What the task asks
Pictures must not appear in the copy. Restate exactly the lines below from the one with "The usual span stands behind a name" through the one with "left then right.", inclusive.

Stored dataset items
***

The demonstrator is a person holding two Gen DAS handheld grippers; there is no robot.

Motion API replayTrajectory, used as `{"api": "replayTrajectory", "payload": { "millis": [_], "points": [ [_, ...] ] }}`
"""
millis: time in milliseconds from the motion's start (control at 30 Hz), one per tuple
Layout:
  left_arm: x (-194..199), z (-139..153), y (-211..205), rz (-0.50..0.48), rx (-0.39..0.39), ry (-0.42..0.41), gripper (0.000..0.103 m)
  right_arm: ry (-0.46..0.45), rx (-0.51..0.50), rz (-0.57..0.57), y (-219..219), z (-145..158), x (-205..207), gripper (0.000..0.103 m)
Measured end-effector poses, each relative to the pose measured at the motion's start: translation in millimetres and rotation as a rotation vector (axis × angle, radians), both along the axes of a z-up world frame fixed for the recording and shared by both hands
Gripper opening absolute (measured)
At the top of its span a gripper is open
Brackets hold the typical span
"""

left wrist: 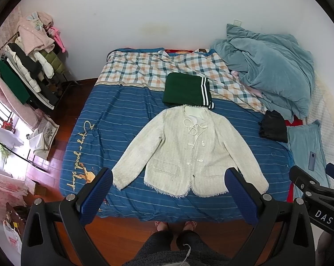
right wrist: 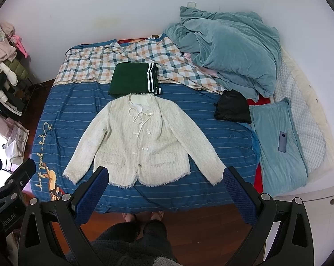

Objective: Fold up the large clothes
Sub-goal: 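Grasp one jacket sleeve cuff with the right gripper and lift it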

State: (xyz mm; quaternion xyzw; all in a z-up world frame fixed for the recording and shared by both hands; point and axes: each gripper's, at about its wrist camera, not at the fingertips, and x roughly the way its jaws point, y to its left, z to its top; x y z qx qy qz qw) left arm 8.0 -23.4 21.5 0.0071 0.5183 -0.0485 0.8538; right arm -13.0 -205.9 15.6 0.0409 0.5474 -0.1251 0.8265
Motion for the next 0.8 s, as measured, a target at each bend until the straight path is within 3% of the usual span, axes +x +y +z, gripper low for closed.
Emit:
{"api": "replayTrajectory", "payload": {
  "millis": [100, 200, 333, 500, 533, 600, 667, 800],
  "points": [
    [8.6, -9.3, 7.6, -0.009, 0.002, -0.006, 0.103, -0.004, 0.006, -0.011, -2.5, 0.7, -0.5, 0.103],
    [24.0, -25.6, 8.0, 0.0, 0.048, -0.063, 0.103, -0.019, 0.037, -0.032, -7.7, -8.8, 3.0, 0.103],
    [58.2, -70.0, 7.0, 0.025, 0.104, -0.107, 0.103, -0.059, 0.102, -0.123, -38.7, -51.9, 12.9, 0.103],
    [101.3, -145.2, -8.6, 0.054, 0.192, -0.098, 0.103, -0.006, 0.119, -0.372, -118.2, -145.8, 19.5, 0.102],
    [111.0, -164.4, -14.8, 0.057, 0.209, -0.083, 0.103, 0.016, 0.136, -0.444, -144.4, -175.2, 15.9, 0.101],
    [123.1, -198.6, -22.4, 0.068, 0.233, -0.049, 0.103, 0.051, 0.178, -0.538, -185.3, -226.3, 6.9, 0.085],
    [139.3, -241.1, -36.6, 0.087, 0.274, -0.01, 0.103, 0.091, 0.217, -0.605, -225.5, -280.6, -1.7, 0.076],
    [154.6, -309.1, -57.9, 0.101, 0.371, 0.055, 0.103, 0.162, 0.264, -0.747, -312.9, -392.8, -30.6, 0.076]
  ]
}}
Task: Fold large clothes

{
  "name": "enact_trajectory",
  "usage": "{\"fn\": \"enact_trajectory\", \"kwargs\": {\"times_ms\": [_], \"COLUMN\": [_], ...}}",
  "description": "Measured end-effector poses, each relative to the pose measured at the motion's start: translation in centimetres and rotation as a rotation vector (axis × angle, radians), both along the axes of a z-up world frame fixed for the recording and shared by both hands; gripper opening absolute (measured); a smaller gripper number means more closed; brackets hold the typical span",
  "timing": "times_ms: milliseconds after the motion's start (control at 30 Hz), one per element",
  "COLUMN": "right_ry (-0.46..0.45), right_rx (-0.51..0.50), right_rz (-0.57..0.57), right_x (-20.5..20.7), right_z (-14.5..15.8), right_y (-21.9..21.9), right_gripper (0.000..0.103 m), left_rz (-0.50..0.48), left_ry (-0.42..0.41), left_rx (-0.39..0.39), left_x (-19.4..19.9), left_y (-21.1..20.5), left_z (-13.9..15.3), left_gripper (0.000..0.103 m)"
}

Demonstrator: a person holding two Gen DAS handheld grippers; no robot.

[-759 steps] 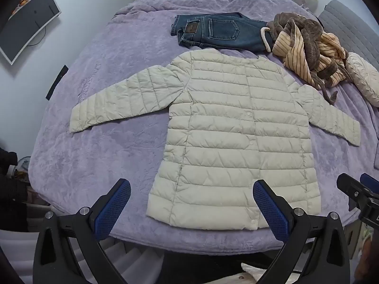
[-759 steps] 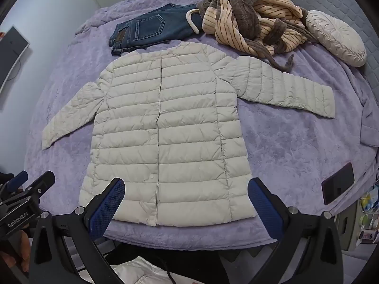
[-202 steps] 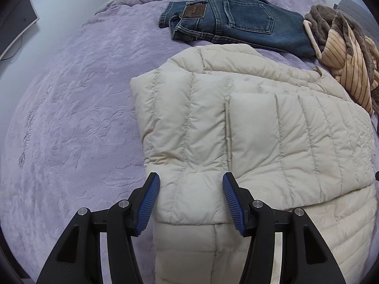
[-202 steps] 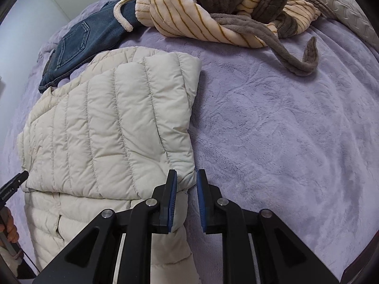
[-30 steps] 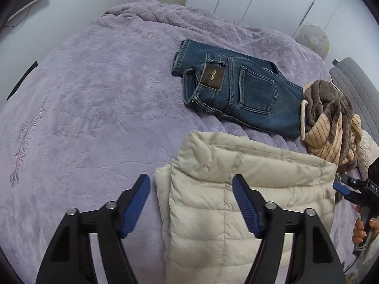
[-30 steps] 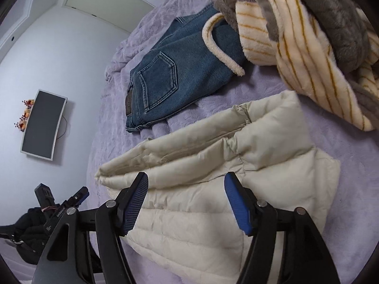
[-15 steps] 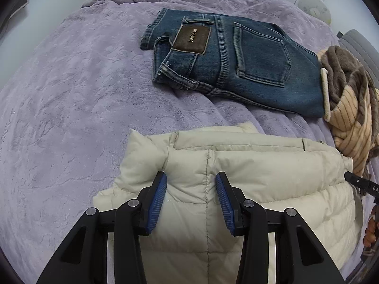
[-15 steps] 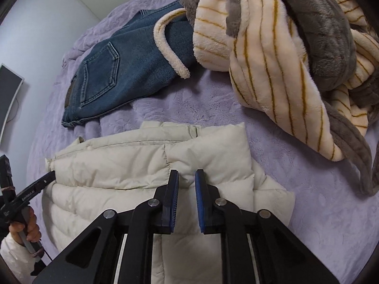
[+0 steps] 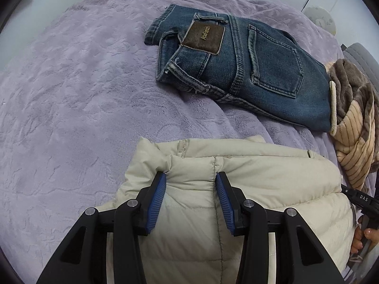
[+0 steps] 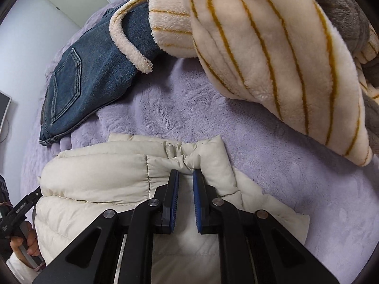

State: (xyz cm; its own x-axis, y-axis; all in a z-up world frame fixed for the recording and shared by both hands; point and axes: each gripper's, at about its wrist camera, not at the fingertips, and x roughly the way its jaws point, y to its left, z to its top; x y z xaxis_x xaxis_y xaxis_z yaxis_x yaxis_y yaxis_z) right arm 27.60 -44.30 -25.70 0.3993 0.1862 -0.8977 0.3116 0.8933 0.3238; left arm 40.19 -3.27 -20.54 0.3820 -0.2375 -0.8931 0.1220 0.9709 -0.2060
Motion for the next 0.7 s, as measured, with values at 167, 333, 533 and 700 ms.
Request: {"fn": "enact_trajectory", "kwargs": {"times_ms": [167,333,533,700], "right_ry": [-0.007,-0.024,-0.024,-0.017], "right_rx": [-0.073,-0.098,-0.068,-0.037], "right_rz": [-0.009,-0.054,-0.046,-0.043], "right_x": [-0.9,-2.8,-4.7,-7.0], "right_z": [1.8,4.1,6.4,7.7], "right_y": [-0.5,-1.0,0.0,0.6], "right_gripper": [0.012,0.016,0.016,0.016], "left_rz": [0.047,0.081,0.082,0.082], "left_ry": [-0.018,-0.023,-0.008,0.018], "left_rx": [0.031,0.049,0.055,0.047], "left_x": [0.3,-0.7,-4.1,-7.3], "left_y": [1.8,3.6,4.7,4.8], "left_z": [1.9,3.5,4.7,5.0], "left_gripper": [0.046,0.046,0.046,0.046]}}
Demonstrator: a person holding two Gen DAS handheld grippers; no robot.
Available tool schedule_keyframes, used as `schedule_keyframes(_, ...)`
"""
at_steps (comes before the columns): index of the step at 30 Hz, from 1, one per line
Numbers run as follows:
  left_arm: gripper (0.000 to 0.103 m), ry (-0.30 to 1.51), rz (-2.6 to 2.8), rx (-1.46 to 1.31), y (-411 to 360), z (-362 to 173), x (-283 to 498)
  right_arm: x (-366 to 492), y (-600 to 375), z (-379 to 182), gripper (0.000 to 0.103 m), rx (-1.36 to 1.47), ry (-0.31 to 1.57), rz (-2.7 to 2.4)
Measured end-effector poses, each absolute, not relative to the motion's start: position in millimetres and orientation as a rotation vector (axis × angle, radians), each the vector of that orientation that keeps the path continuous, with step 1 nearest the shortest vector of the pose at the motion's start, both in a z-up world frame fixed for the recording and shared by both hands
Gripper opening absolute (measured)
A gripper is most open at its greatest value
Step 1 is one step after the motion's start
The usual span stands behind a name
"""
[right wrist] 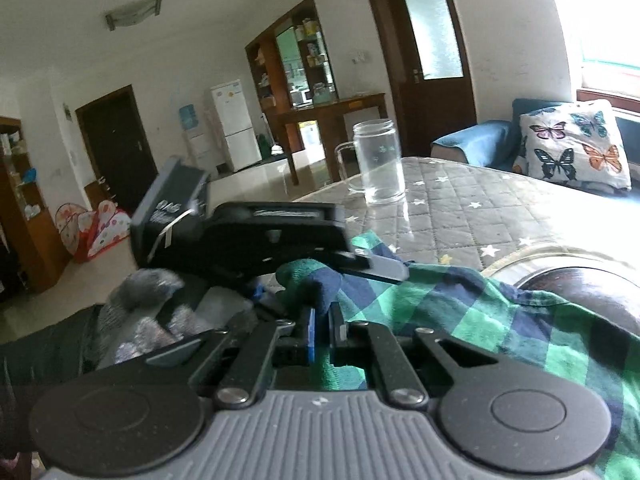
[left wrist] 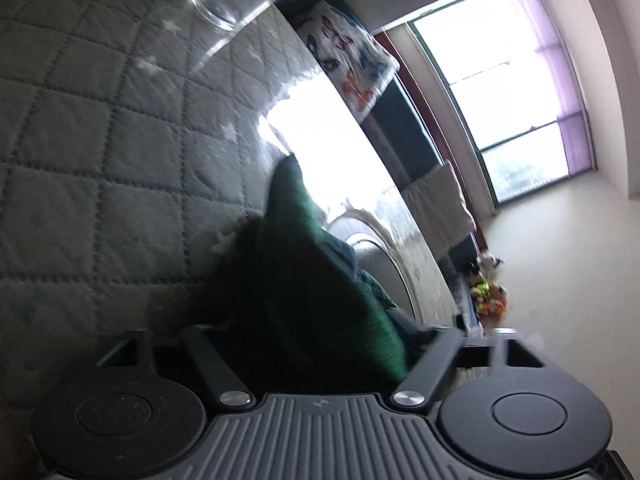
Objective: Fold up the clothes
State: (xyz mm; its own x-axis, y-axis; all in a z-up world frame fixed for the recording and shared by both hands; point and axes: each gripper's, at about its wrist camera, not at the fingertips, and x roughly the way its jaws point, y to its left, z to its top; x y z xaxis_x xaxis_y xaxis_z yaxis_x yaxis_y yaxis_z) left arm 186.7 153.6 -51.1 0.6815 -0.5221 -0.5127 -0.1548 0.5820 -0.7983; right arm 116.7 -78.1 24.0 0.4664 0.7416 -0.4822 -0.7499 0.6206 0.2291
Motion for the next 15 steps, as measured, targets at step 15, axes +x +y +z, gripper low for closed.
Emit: schedule_keyframes(15, 0.016, 0.840, -0.251, -0.905, 162, -74, 176, 159, -124, 7, 0.044, 0.042, 0.686, 0.750)
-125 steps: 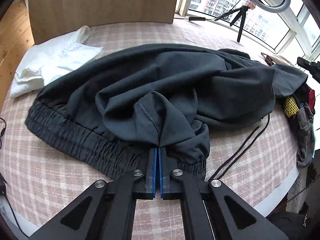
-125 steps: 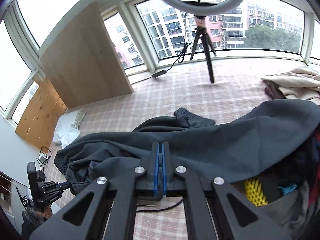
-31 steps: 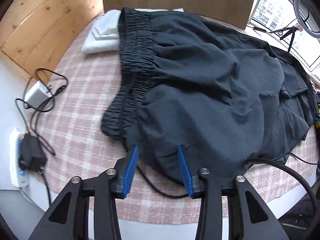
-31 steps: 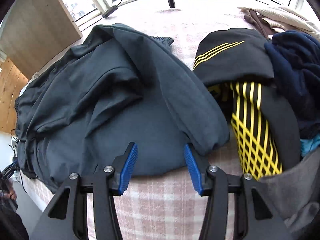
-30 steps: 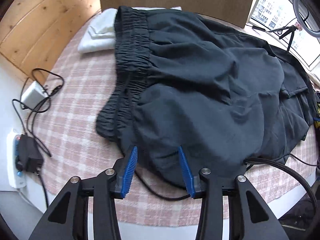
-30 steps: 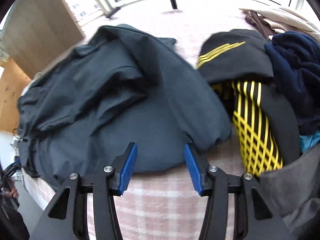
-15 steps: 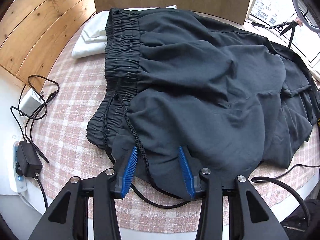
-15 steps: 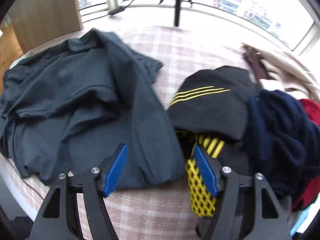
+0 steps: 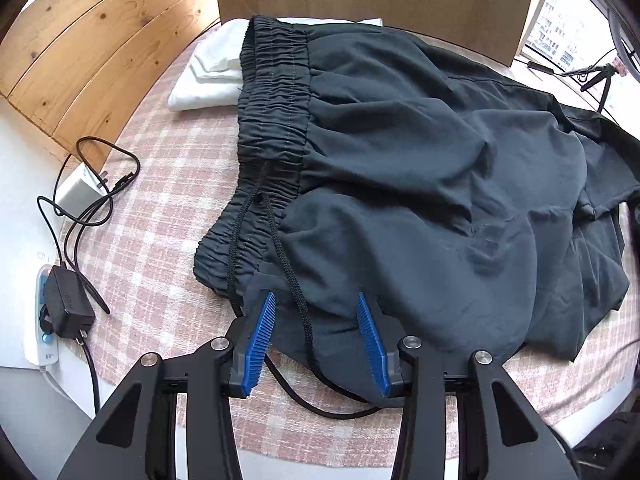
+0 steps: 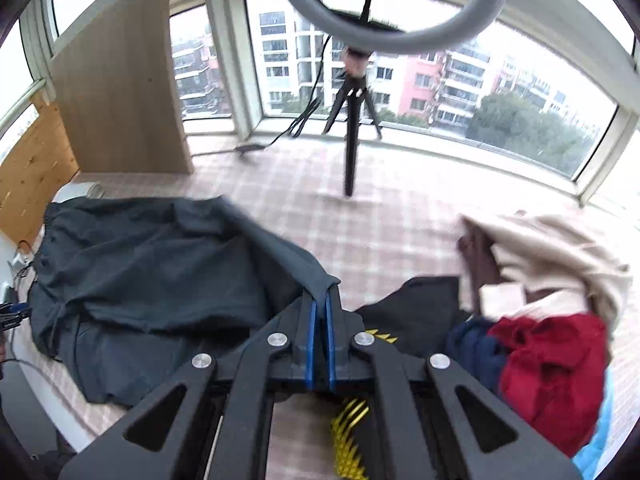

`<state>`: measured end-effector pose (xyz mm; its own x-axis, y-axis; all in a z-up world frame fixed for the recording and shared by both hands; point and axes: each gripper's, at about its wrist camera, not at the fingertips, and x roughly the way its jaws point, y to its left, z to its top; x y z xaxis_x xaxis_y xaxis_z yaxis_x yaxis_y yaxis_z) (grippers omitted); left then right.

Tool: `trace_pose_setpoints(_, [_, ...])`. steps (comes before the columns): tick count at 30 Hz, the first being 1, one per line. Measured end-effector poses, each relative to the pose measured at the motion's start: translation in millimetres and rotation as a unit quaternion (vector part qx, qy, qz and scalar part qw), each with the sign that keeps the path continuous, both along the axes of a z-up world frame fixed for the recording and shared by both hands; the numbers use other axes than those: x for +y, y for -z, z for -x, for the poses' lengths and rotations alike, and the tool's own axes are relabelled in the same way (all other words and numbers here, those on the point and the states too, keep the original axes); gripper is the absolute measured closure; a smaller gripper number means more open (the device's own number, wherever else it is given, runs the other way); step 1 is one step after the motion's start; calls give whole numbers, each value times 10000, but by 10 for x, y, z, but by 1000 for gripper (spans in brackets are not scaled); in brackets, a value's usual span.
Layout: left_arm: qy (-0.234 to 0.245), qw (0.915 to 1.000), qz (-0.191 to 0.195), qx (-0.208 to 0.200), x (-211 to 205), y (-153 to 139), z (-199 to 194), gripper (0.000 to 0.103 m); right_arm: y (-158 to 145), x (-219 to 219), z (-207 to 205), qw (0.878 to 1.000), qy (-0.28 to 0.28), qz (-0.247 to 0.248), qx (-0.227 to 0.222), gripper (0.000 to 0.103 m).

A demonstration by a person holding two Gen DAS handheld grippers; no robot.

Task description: Fold clothes

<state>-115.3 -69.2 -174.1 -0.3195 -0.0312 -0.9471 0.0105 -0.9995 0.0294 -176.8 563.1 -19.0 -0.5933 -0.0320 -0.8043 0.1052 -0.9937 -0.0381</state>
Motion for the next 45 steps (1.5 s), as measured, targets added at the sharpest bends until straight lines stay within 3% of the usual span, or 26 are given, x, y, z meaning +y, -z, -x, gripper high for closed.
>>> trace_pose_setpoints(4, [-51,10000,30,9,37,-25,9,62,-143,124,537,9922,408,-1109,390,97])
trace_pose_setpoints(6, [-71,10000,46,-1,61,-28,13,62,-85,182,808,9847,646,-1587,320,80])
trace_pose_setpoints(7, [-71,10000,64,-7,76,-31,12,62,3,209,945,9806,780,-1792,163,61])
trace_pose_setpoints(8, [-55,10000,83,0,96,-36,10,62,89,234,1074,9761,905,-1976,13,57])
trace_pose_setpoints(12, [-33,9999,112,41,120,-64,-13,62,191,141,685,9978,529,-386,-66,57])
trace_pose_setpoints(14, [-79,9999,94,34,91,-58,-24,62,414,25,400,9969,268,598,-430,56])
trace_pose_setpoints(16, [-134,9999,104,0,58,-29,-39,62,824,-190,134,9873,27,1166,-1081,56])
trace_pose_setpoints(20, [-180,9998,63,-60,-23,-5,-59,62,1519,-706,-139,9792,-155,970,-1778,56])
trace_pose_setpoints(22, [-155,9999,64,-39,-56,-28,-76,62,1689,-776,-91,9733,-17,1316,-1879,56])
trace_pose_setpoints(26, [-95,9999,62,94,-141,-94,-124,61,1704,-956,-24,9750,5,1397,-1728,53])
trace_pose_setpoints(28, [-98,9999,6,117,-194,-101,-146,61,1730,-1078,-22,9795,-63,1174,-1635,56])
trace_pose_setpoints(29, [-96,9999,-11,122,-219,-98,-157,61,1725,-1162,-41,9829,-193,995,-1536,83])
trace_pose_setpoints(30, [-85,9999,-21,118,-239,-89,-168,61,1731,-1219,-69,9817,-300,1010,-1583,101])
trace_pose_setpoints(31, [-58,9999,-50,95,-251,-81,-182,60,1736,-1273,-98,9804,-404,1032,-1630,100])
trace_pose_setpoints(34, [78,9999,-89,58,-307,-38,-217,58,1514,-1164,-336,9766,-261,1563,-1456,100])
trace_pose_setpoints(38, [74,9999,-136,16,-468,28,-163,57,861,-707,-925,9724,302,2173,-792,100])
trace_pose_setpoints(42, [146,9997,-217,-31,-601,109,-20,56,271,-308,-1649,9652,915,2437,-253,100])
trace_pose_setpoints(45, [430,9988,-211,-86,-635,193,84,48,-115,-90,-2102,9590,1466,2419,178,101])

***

Exercise response
The usual span stands behind a name
"""
[right wrist] 
[left wrist] 
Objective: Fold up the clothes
State: (xyz mm; its own x-axis, y-axis; all in a z-up world frame fixed for the recording and shared by both hands; point and axes: each gripper's, at about its wrist camera, not at the fingertips, and x roughly the way its jaws point, y to its left, z to its top; x y z xaxis_x xaxis_y xaxis_z yaxis_x yaxis_y yaxis_z) left arm 186.7 153.6 -51.1 0.6815 -0.5221 -0.5127 -0.1548 0.5820 -0.7983; right arm 116.7 -78.1 24.0 0.4664 0.7416 -0.4822 -0.7499 0.6206 0.2291
Motion for the next 15 steps, as measured, targets at step 15, axes +x +y +z, gripper low for closed.
Emit: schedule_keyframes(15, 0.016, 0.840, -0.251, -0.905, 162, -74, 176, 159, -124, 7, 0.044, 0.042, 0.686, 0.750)
-125 steps: 
-125 steps: 
-31 steps: 
-31 steps: 
-30 steps: 
-30 steps: 
-15 steps: 
-15 steps: 
+0 steps: 
+0 steps: 

`<state>`: measured end-effector pose (xyz mm; its own x-axis, y-axis; all in a z-up world frame fixed for the recording and shared by both hands; point and axes: each gripper's, at about its wrist camera, not at the fingertips, and x roughly the way its jaws point, y to its left, z to its top; x y z xaxis_x xaxis_y xaxis_z yaxis_x yaxis_y yaxis_z) (grippers omitted); left then right.

The exercise is finished.